▶ LISTED ENTRIES
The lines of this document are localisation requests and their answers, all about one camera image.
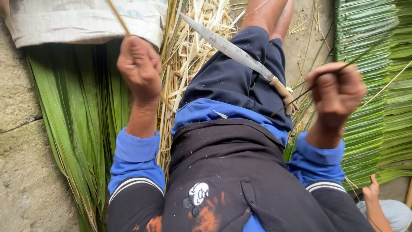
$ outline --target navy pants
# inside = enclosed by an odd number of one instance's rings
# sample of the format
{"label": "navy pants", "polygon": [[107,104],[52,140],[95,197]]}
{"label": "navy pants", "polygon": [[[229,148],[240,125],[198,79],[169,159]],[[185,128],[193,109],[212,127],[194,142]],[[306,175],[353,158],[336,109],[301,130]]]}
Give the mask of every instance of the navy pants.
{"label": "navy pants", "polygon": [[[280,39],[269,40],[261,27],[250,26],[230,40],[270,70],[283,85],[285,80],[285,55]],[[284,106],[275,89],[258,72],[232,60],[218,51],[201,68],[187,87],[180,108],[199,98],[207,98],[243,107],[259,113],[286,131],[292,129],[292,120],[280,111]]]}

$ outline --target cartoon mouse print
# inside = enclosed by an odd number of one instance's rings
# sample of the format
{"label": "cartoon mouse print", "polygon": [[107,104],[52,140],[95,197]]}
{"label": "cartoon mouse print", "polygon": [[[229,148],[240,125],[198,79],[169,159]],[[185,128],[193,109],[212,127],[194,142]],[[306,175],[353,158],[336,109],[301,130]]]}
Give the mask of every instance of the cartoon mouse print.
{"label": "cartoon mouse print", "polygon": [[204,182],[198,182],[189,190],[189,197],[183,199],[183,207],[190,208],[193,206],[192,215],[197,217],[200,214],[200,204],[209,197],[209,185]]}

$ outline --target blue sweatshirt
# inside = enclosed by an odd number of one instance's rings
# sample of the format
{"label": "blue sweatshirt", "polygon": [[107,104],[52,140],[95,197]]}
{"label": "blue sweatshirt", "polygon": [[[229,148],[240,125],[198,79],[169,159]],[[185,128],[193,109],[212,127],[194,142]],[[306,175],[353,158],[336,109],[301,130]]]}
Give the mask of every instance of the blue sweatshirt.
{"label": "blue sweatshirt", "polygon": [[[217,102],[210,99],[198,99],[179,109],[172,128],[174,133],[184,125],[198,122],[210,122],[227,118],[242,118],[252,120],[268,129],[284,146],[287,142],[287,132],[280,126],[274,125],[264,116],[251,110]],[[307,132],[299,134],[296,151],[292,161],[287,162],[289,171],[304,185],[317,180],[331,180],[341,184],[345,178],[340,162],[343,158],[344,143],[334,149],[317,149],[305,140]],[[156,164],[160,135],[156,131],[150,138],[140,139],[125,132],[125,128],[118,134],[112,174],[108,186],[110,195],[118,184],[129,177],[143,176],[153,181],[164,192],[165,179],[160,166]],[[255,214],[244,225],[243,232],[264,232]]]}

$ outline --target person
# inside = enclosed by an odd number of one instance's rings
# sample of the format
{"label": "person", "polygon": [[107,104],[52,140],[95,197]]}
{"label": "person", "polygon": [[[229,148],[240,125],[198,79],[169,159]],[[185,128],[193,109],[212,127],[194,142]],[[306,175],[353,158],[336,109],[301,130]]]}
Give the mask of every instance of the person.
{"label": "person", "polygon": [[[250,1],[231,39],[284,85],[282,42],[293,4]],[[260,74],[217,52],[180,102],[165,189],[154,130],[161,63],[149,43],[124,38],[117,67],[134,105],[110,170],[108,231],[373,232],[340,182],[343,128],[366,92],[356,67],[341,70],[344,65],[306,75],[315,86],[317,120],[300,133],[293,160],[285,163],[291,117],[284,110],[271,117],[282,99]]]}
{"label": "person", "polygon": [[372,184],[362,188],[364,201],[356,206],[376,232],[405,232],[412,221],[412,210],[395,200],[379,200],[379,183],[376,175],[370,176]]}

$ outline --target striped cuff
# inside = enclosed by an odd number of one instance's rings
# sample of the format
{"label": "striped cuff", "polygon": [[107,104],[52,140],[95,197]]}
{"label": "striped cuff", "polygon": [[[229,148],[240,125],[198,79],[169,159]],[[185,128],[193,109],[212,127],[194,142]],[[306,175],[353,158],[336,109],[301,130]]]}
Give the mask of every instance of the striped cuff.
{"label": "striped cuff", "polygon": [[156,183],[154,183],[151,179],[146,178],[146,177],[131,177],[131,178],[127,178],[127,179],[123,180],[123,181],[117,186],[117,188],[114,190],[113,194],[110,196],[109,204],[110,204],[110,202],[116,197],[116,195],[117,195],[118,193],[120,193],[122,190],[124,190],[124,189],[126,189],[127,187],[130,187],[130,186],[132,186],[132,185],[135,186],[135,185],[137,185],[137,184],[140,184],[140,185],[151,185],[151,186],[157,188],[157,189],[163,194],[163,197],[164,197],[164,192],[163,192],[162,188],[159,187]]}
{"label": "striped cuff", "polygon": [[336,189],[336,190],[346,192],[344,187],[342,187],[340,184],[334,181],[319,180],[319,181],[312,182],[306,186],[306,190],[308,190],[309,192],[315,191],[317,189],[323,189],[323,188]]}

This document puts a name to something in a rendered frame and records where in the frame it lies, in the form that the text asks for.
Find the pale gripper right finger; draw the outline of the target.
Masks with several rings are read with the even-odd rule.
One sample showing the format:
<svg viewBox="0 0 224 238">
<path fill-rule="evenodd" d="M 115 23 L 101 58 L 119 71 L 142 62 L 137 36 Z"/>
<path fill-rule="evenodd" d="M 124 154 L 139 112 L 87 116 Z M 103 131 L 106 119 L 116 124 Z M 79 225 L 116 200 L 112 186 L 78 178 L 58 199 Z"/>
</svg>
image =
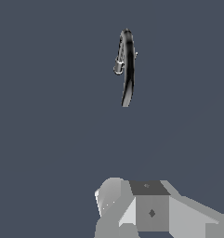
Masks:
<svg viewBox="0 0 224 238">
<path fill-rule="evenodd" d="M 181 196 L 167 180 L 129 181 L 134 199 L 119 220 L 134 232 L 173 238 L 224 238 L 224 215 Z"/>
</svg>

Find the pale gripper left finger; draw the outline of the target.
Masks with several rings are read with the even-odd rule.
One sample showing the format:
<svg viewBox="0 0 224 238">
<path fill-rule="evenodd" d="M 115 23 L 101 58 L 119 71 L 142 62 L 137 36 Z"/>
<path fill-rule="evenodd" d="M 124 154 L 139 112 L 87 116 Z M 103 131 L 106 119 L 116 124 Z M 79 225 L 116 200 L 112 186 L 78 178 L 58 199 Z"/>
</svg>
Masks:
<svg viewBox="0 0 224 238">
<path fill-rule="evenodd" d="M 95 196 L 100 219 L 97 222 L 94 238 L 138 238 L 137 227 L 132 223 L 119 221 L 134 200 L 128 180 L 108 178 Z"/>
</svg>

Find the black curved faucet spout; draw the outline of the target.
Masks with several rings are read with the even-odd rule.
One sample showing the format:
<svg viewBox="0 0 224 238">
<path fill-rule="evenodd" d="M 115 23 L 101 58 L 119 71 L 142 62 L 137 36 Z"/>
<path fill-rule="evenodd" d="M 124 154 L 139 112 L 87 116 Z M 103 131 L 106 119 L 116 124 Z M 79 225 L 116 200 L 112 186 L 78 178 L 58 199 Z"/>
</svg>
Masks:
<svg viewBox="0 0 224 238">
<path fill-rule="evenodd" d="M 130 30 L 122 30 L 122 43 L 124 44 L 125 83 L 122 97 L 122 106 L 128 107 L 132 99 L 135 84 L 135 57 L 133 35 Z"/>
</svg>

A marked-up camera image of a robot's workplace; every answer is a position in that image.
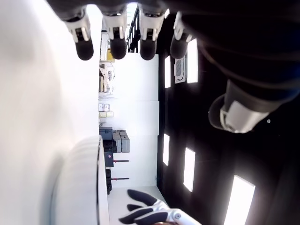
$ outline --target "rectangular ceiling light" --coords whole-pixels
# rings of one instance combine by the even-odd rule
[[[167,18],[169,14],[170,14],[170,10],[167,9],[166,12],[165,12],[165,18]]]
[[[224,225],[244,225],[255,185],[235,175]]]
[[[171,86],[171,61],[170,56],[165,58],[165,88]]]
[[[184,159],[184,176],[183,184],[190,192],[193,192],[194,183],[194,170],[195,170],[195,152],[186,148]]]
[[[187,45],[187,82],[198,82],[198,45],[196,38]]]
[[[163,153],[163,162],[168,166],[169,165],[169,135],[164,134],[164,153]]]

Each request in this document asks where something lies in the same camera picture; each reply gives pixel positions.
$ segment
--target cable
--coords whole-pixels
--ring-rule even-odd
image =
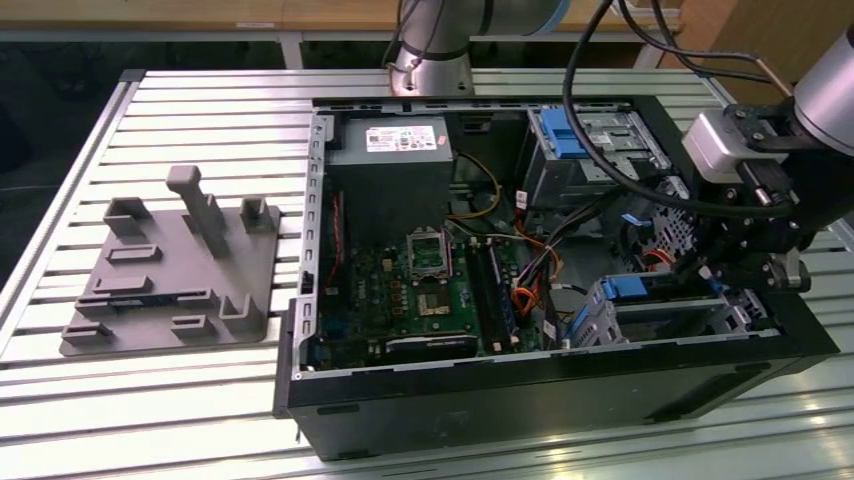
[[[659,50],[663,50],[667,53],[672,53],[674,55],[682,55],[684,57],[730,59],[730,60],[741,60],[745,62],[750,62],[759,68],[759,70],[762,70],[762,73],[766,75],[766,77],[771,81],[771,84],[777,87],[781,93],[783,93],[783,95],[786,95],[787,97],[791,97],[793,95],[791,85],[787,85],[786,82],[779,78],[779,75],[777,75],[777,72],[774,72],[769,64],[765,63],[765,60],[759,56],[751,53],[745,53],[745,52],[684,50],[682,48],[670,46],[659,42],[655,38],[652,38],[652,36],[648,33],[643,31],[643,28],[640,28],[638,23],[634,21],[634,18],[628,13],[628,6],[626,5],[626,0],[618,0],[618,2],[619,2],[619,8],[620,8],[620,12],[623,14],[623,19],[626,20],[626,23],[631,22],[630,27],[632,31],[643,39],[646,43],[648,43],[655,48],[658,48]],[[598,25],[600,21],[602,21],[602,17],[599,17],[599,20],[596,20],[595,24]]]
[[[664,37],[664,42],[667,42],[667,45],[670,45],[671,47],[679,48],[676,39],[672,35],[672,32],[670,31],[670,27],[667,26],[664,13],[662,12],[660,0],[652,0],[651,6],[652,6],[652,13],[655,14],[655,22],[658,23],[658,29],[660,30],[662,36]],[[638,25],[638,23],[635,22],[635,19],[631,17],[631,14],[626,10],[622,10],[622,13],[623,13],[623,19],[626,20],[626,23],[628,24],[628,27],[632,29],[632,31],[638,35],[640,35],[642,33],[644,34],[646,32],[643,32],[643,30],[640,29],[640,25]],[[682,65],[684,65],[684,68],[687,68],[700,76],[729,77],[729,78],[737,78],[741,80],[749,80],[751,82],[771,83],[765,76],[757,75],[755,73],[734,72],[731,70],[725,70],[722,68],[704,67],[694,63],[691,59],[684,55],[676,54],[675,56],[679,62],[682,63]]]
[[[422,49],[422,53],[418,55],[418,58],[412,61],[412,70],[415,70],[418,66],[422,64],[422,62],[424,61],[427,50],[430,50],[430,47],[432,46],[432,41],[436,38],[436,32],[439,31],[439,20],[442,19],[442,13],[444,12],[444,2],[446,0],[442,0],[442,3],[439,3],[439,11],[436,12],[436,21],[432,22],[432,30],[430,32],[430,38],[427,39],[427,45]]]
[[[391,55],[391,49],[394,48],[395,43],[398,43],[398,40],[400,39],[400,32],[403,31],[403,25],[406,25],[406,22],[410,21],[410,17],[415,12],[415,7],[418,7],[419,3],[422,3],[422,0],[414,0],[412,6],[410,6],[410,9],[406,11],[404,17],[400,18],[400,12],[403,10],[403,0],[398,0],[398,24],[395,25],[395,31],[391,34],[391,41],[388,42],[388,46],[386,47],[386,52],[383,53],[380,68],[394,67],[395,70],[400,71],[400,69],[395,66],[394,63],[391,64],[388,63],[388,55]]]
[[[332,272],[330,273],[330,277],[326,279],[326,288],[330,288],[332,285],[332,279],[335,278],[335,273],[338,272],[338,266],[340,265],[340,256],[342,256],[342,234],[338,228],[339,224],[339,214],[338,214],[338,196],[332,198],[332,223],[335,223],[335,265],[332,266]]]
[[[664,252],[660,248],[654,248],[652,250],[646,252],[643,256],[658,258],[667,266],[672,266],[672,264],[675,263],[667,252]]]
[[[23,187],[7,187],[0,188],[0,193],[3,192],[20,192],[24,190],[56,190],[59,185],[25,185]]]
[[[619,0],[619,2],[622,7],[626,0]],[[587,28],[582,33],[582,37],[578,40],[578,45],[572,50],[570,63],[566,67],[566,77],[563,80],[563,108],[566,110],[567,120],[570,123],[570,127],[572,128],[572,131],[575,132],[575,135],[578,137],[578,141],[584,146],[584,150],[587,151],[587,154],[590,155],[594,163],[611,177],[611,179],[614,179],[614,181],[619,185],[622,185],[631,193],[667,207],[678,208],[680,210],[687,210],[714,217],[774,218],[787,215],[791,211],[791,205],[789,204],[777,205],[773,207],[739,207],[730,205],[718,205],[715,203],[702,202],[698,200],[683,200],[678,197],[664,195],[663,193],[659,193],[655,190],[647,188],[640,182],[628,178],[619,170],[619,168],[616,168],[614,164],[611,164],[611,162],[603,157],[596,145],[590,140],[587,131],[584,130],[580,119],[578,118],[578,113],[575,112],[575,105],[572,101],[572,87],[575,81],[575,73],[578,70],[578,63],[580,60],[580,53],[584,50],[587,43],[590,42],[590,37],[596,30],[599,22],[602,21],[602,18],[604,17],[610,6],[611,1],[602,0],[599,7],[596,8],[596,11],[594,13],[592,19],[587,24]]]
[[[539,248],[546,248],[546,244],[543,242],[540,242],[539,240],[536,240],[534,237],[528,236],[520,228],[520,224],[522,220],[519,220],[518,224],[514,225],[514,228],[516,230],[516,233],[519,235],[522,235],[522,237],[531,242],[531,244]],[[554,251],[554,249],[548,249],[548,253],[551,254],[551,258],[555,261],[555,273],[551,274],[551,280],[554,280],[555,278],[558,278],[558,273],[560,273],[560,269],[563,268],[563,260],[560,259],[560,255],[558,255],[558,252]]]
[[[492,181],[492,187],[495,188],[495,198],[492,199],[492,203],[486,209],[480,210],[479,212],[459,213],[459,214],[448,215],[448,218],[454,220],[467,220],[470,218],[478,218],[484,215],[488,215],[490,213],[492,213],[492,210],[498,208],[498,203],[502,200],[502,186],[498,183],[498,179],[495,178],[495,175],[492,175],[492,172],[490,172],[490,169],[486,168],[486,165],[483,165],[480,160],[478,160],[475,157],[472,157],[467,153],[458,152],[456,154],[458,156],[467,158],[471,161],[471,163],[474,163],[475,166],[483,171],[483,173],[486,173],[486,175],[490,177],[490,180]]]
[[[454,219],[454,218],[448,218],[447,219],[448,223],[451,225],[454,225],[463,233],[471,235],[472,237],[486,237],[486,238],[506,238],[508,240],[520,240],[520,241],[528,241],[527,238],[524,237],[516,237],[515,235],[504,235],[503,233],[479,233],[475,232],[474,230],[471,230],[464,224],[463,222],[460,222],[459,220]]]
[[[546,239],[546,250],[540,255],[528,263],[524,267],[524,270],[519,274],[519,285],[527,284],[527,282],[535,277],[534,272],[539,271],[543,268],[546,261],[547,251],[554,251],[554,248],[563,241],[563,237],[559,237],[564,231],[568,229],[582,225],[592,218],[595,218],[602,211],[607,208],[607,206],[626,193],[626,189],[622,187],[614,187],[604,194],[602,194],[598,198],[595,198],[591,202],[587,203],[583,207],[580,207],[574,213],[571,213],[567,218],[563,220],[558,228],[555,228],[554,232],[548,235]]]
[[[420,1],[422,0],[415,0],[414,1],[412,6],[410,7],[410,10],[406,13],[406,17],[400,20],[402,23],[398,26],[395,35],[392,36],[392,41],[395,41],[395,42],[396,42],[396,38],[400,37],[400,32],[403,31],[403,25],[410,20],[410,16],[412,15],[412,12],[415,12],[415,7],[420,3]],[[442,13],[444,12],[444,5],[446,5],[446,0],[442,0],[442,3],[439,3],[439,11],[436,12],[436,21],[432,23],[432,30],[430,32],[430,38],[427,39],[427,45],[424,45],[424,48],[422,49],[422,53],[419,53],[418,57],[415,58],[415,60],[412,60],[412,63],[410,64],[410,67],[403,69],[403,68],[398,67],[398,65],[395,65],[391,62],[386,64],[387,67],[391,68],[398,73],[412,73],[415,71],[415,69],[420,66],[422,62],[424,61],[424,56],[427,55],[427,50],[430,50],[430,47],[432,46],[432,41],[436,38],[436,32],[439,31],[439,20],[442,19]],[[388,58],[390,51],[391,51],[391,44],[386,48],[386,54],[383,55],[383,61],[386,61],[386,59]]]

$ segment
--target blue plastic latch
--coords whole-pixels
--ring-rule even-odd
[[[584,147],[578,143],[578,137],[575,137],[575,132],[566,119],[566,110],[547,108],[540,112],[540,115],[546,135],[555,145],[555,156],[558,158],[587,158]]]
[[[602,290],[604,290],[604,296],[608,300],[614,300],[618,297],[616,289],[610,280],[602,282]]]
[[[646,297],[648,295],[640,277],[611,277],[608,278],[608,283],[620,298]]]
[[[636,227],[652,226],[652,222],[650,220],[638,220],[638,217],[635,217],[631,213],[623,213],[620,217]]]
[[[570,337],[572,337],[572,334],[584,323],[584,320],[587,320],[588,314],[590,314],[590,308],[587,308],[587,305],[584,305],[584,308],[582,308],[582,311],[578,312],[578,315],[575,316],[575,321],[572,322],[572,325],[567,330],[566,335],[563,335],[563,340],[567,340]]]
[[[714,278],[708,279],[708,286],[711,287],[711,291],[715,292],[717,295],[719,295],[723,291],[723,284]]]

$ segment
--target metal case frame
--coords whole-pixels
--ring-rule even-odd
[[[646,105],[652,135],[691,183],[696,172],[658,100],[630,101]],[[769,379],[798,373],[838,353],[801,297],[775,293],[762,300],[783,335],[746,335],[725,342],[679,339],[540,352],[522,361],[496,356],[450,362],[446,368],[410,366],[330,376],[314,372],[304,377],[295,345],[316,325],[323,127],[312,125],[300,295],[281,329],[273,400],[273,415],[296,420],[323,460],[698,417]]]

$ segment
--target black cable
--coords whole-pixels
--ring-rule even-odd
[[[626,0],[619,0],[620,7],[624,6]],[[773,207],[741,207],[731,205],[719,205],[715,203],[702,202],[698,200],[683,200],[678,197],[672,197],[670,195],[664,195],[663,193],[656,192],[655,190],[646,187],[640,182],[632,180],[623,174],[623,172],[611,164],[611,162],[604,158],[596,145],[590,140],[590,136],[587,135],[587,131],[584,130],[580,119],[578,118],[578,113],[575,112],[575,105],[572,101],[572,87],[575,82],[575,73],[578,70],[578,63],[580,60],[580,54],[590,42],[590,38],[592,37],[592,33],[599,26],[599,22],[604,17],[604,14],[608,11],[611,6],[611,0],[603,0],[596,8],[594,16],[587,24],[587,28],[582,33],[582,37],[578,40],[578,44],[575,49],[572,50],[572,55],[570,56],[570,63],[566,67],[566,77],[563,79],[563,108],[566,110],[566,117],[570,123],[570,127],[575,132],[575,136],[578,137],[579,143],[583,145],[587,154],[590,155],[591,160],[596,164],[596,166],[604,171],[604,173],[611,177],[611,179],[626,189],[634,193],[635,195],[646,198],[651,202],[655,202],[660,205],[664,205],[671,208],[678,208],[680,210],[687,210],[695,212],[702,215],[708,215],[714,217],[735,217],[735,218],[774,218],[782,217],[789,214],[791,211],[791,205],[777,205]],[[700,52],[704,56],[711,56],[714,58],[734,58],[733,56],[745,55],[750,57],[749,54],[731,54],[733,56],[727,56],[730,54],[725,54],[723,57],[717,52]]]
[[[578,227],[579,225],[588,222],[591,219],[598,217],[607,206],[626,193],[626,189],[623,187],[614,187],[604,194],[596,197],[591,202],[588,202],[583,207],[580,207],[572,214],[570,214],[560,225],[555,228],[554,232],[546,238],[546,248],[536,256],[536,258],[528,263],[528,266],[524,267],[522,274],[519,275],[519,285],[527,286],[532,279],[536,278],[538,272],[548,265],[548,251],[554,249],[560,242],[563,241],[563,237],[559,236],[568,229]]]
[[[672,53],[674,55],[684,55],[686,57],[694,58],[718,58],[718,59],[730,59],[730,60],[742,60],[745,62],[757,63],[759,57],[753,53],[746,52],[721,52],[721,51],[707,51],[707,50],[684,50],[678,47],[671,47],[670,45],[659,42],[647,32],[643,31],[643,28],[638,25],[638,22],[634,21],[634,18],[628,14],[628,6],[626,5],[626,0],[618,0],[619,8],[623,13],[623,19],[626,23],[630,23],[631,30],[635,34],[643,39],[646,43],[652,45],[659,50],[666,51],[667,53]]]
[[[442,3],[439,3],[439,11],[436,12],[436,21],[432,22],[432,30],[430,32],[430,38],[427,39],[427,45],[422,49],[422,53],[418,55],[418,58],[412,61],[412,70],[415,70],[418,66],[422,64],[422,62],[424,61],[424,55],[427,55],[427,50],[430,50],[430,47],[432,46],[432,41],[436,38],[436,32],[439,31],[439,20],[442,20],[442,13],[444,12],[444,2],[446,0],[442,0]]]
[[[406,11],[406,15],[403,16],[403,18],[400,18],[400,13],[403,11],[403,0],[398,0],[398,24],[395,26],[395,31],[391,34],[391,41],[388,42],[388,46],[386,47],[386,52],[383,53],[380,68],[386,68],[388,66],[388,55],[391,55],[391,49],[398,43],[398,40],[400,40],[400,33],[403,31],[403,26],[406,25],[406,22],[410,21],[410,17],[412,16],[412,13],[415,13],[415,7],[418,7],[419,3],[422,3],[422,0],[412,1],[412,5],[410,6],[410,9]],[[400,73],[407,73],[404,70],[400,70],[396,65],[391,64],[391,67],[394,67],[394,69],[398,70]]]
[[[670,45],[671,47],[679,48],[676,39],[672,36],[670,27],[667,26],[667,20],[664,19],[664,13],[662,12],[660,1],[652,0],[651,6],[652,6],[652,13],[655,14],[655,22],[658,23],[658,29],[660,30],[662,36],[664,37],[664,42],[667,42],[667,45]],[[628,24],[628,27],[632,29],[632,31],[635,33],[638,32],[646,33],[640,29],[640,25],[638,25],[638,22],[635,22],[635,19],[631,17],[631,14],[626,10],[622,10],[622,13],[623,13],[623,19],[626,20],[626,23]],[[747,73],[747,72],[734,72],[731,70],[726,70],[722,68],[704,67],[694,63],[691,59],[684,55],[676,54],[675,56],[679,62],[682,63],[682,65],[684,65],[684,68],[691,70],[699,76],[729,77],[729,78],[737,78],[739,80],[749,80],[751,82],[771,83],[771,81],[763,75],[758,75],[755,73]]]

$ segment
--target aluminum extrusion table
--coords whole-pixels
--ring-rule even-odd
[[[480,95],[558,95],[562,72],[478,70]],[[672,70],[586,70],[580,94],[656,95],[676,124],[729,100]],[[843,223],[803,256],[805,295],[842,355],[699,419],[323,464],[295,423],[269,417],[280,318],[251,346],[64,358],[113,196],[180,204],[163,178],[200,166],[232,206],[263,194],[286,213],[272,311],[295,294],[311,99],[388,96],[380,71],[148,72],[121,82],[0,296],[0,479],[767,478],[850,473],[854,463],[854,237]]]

▶ TASK TO COMPLETE
The response must contain each line above that holds the string "something".

▶ ANSWER BOX
This document puts a name to something in a rendered frame and records where in the frame it lies, in the form that the text asks for.
Each request in this document asks where something lies in the same camera picture; each reply gives pixel positions.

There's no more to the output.